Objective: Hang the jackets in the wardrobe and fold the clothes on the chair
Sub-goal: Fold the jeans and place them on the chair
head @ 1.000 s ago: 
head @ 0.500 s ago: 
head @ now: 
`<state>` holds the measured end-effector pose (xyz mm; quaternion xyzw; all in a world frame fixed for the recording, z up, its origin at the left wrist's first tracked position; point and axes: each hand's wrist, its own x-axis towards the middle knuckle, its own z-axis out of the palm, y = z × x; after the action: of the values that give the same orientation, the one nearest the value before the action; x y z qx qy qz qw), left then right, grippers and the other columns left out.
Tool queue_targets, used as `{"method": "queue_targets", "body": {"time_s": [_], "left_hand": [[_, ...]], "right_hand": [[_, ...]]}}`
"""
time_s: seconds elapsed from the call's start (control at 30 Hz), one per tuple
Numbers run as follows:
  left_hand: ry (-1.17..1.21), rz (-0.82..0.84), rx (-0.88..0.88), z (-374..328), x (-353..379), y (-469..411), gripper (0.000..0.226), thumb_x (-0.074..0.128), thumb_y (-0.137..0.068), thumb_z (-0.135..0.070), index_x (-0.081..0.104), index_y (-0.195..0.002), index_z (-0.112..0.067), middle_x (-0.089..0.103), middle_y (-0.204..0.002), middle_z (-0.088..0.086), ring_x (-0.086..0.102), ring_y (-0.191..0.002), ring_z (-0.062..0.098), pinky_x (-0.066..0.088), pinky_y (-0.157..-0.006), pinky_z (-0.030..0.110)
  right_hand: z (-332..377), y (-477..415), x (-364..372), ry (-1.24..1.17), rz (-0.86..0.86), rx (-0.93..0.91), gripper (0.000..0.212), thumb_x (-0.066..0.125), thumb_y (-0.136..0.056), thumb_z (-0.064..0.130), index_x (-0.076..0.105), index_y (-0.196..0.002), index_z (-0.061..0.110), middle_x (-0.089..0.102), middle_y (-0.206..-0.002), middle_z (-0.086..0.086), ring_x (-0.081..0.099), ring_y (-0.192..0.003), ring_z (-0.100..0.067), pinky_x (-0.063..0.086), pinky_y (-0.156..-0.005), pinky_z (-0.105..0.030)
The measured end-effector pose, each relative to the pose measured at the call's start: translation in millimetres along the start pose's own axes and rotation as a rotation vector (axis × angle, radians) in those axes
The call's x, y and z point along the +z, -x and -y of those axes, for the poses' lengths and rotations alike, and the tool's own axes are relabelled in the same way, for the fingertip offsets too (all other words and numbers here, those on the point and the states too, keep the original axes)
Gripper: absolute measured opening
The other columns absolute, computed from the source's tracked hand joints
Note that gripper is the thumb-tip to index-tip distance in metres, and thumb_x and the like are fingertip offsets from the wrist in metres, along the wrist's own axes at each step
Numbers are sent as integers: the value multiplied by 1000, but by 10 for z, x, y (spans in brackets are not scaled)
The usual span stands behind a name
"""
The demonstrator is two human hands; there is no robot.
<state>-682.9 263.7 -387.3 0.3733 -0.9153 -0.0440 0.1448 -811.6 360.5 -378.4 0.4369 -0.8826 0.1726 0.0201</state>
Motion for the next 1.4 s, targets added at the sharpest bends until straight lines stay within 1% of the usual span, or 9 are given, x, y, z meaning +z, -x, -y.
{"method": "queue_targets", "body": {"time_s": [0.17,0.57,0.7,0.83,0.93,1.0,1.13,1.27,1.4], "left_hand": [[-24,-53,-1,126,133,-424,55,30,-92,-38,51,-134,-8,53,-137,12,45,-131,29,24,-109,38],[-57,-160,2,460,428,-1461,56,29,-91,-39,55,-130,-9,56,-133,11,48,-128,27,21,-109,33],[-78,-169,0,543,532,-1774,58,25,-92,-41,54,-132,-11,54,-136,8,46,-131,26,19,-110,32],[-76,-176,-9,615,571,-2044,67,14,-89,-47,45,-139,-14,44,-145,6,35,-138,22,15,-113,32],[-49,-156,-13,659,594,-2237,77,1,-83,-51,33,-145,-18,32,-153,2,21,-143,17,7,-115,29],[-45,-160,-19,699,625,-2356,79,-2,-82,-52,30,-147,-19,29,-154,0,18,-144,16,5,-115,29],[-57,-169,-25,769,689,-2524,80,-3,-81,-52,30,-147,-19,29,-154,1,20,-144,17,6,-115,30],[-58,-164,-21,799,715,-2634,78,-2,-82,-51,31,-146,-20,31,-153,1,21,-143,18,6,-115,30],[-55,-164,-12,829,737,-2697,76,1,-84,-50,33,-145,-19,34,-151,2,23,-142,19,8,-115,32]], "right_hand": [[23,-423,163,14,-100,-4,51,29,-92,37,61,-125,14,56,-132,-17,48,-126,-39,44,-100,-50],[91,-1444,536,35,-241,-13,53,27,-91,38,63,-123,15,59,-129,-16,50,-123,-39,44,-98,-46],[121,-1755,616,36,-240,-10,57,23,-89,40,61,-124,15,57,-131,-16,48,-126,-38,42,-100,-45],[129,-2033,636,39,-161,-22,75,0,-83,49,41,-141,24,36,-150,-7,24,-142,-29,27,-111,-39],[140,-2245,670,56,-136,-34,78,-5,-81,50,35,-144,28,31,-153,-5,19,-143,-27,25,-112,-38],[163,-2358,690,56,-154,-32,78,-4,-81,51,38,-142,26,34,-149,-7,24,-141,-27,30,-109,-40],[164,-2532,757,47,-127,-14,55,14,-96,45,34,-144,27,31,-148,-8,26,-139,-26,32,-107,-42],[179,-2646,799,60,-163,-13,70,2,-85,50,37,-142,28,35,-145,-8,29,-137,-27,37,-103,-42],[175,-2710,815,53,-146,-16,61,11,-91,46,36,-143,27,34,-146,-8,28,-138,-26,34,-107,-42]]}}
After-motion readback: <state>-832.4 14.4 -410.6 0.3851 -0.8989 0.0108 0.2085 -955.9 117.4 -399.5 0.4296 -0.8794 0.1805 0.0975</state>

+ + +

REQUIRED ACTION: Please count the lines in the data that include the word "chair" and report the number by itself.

THE COMPLETED TASK: 2